_TASK OBJECTIVE_. Lines from the top of the listing down to the one with "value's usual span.", inclusive, are to be copied exactly.

_DATASET ENTRIES_.
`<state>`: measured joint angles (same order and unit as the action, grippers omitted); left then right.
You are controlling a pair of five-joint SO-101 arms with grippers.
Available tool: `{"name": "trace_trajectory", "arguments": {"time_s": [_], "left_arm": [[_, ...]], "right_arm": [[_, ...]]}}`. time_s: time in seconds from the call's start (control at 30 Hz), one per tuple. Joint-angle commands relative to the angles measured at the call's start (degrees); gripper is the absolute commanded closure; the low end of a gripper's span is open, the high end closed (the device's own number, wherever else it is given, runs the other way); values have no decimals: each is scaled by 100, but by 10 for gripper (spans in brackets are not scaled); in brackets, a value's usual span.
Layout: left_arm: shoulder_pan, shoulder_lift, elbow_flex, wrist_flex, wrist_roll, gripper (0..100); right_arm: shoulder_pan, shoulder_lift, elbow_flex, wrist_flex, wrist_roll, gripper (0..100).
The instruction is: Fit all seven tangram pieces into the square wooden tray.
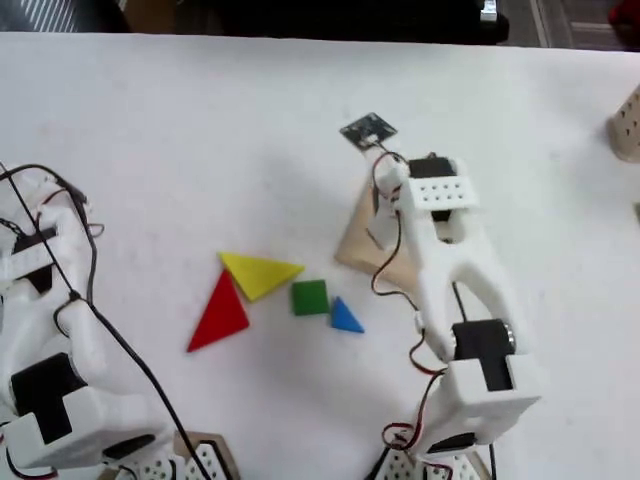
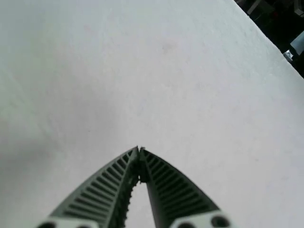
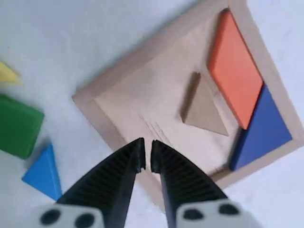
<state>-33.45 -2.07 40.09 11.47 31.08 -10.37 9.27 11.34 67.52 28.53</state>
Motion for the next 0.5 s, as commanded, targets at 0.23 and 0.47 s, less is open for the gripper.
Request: {"name": "trace_trajectory", "arguments": {"time_s": [0.23,0.47], "left_arm": [[110,-268,-9,-141,105,976],[110,-268,-9,-114,105,976]], "right_arm": [[382,857,-193,-919,-501,981],[505,866,-229,-1103,-501,981]]}}
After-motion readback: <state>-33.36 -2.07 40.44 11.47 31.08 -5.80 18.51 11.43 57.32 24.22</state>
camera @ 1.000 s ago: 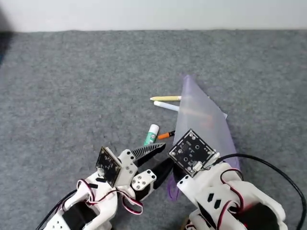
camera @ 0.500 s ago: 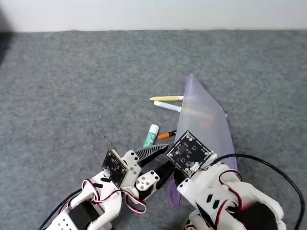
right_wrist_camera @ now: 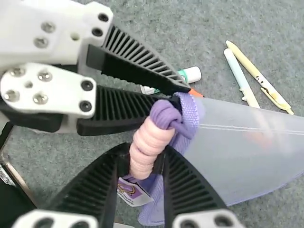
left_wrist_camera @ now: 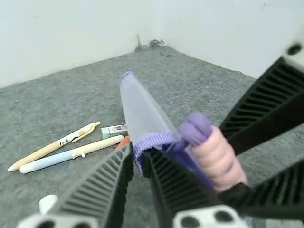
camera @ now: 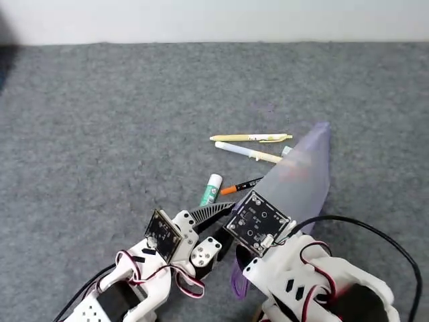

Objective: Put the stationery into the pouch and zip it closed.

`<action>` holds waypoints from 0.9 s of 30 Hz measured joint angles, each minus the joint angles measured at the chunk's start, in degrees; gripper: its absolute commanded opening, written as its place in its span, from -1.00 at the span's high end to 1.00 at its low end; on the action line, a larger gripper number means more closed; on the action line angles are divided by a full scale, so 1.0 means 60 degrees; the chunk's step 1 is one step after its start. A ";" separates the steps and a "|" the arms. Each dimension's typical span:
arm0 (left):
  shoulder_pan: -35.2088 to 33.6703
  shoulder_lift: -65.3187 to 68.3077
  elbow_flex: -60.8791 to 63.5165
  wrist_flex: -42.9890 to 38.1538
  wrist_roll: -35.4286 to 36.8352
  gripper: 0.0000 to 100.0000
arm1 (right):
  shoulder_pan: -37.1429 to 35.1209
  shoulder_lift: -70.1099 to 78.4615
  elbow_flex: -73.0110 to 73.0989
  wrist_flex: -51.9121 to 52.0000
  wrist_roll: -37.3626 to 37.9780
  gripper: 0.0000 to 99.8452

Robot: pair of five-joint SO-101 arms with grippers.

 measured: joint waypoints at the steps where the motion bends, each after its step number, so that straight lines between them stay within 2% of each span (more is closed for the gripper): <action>1: 0.0000 0.0000 0.0000 0.0044 0.0000 0.98 | 0.0000 0.0000 0.0000 0.0000 0.0000 0.98; 4: -0.0015 -0.0103 -0.0015 0.0586 0.0000 0.98 | 0.0132 0.0000 0.0000 0.0000 0.0000 0.98; 6: -0.0205 -0.0103 -0.0015 0.0952 0.0044 0.98 | 0.0659 0.0000 0.0000 0.0000 0.0000 0.98; 10: -0.1201 -0.0088 -0.0015 0.1451 0.0044 0.98 | 0.1875 0.0000 0.0000 0.0000 0.0000 0.98; 15: -0.2139 -0.0103 -0.0015 0.1905 0.0044 0.98 | 0.2769 0.0132 0.0000 0.0000 0.0000 0.98; 20: -0.2711 -0.0103 -0.0044 0.2168 0.0044 0.98 | 0.3370 0.0161 -0.0015 0.0000 0.0000 0.98; 27: -0.4249 -0.0088 -0.0132 0.2681 0.0454 0.98 | 0.3810 0.0015 -0.0015 0.0015 0.0000 0.98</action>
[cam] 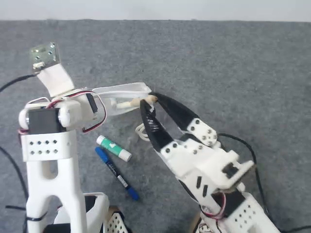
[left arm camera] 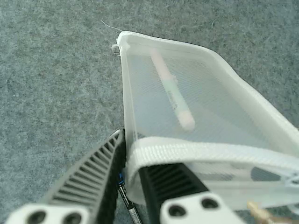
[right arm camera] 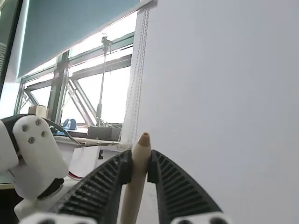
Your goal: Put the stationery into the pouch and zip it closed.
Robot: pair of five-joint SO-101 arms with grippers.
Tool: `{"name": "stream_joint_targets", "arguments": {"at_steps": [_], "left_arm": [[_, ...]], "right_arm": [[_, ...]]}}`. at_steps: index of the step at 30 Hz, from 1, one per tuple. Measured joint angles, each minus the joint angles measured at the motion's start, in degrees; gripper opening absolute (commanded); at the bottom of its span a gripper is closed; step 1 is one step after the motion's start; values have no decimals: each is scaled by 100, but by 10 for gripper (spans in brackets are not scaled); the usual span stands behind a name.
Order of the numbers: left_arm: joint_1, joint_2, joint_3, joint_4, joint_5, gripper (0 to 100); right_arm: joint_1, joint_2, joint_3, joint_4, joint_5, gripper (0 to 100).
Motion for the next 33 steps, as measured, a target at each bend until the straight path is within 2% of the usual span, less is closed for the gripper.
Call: {"name": "stream_joint_targets", "arguments": {"at_steps": [8,14,19,21,26,33], "left_arm": [[0,0,35,0,0,11],[0,0,35,0,0,11],[0,0,35,0,0,11],[0,0,35,0,0,11],[0,0,35,0,0,11],[0,0,35,0,0,11]], "right_arm": [[-9,932,0,-264,246,6],[-176,1556,105,-334,1354,6],[-413,1978,237,-334,1829,10],[-440,2057,273,-334,1908,27],[-448,2101,343,-334,1934,159],[-448,2084,457,-334,1952,116]]}}
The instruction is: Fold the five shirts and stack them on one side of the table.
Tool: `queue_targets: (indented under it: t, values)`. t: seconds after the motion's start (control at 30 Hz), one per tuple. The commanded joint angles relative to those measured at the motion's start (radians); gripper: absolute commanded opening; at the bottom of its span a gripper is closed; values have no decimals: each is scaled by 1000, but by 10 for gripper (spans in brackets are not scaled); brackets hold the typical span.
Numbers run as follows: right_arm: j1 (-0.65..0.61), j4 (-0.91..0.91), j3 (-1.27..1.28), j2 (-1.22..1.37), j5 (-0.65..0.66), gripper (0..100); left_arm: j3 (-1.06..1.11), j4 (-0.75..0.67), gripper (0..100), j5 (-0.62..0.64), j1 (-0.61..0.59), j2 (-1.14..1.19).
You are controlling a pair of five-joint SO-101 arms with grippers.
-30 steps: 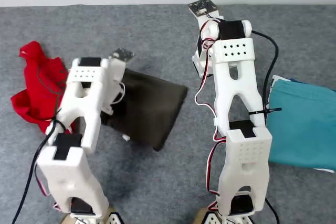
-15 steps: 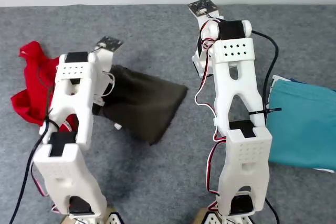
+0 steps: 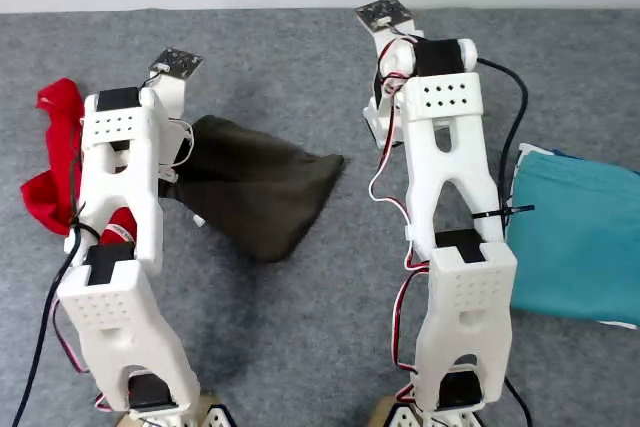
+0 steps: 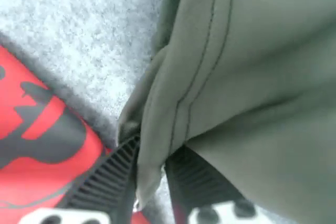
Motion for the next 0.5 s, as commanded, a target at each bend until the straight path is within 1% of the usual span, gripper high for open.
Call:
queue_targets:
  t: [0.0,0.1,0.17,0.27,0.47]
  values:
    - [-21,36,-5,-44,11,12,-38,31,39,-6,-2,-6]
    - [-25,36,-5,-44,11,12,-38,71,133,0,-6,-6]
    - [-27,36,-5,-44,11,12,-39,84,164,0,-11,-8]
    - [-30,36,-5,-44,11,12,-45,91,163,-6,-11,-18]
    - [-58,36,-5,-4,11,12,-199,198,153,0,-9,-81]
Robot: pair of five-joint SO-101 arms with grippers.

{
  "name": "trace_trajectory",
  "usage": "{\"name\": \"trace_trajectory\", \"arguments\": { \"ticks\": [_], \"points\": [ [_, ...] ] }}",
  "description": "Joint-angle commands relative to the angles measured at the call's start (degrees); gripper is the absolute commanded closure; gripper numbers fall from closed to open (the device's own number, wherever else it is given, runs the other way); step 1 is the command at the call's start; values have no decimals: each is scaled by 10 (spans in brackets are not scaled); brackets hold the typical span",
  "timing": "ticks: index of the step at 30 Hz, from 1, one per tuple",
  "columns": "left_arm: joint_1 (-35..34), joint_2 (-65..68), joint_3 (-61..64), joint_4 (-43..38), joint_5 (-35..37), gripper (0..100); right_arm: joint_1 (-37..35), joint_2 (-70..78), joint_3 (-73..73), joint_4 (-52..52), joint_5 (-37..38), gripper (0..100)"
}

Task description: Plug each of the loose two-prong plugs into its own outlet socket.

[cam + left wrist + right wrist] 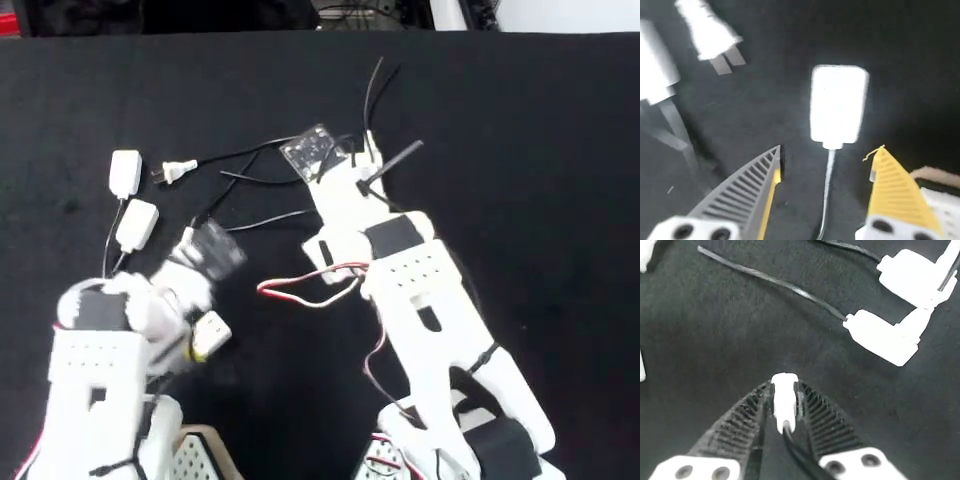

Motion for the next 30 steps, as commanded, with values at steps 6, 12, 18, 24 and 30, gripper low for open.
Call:
{"name": "trace_trajectory", "arguments": {
  "ticks": [6,12,18,24,30],
  "points": [
    [18,-25,55,-146,22,669,12,-1,-43,4,8,986],
    [37,156,3,-198,34,668,14,-1,-43,4,7,986],
    [40,333,-85,-200,15,669,31,-4,-42,2,9,986],
    [42,418,-120,-229,14,736,29,-4,-40,2,11,986],
    [44,437,-119,-211,14,815,30,-4,-40,1,11,986]
  ]
}}
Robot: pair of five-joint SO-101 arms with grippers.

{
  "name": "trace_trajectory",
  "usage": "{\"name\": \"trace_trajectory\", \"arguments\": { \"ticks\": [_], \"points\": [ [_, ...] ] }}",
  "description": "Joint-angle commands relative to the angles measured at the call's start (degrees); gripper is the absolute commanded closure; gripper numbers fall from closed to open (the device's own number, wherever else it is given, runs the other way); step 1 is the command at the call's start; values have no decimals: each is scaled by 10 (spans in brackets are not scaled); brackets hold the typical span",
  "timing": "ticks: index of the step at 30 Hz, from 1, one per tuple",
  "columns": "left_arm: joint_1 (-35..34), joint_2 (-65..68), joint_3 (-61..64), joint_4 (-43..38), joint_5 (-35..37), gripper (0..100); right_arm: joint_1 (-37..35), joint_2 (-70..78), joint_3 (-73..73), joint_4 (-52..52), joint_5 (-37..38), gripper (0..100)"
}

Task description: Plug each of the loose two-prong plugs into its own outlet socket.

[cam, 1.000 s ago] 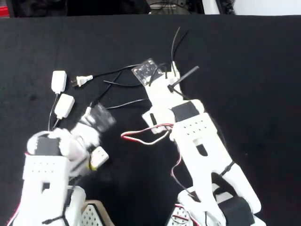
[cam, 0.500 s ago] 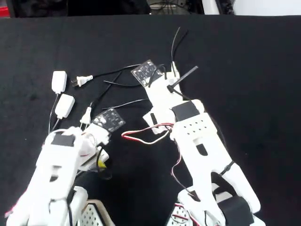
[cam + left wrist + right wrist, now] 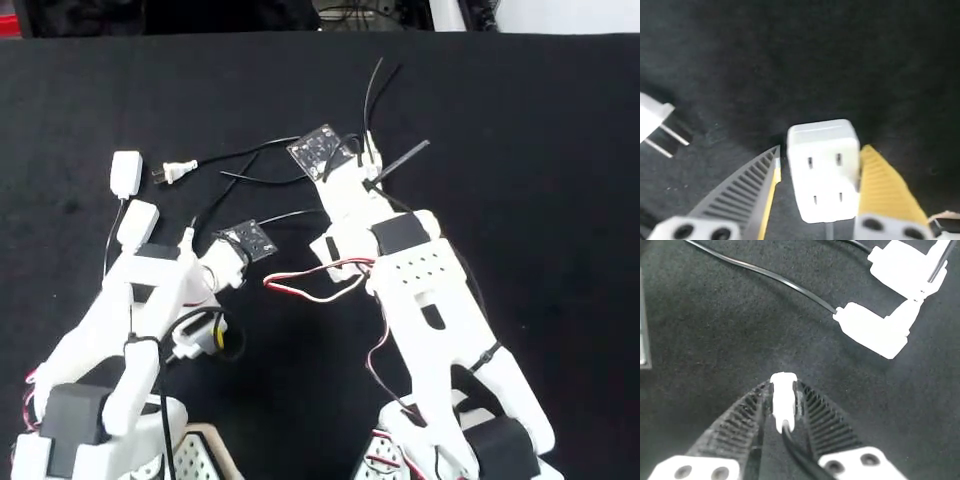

_RESPONSE BELOW_.
`<state>`: measured joint angles (same order and unit as the action, grippers omitted); left then right.
You are controlling a pair of five-joint SO-101 arms with grippers.
Available tool: `{"name": "trace_trajectory", "arguments": {"time_s": [_], "left_arm": [[_, ...]], "right_arm": [[_, ...]]}}`. time_s: time in seconds from the call's start (control at 30 Hz), one per tuple. Joint-angle commands relative to the angles measured at the call's start (degrees); gripper is the absolute commanded closure; the low end of a gripper's span is open, the high end closed (the device's own number, wherever else it is given, runs the other way); values have no decimals: each is scaled by 100, but by 10 for gripper (spans in brackets are not scaled); in brackets, a value's usual span.

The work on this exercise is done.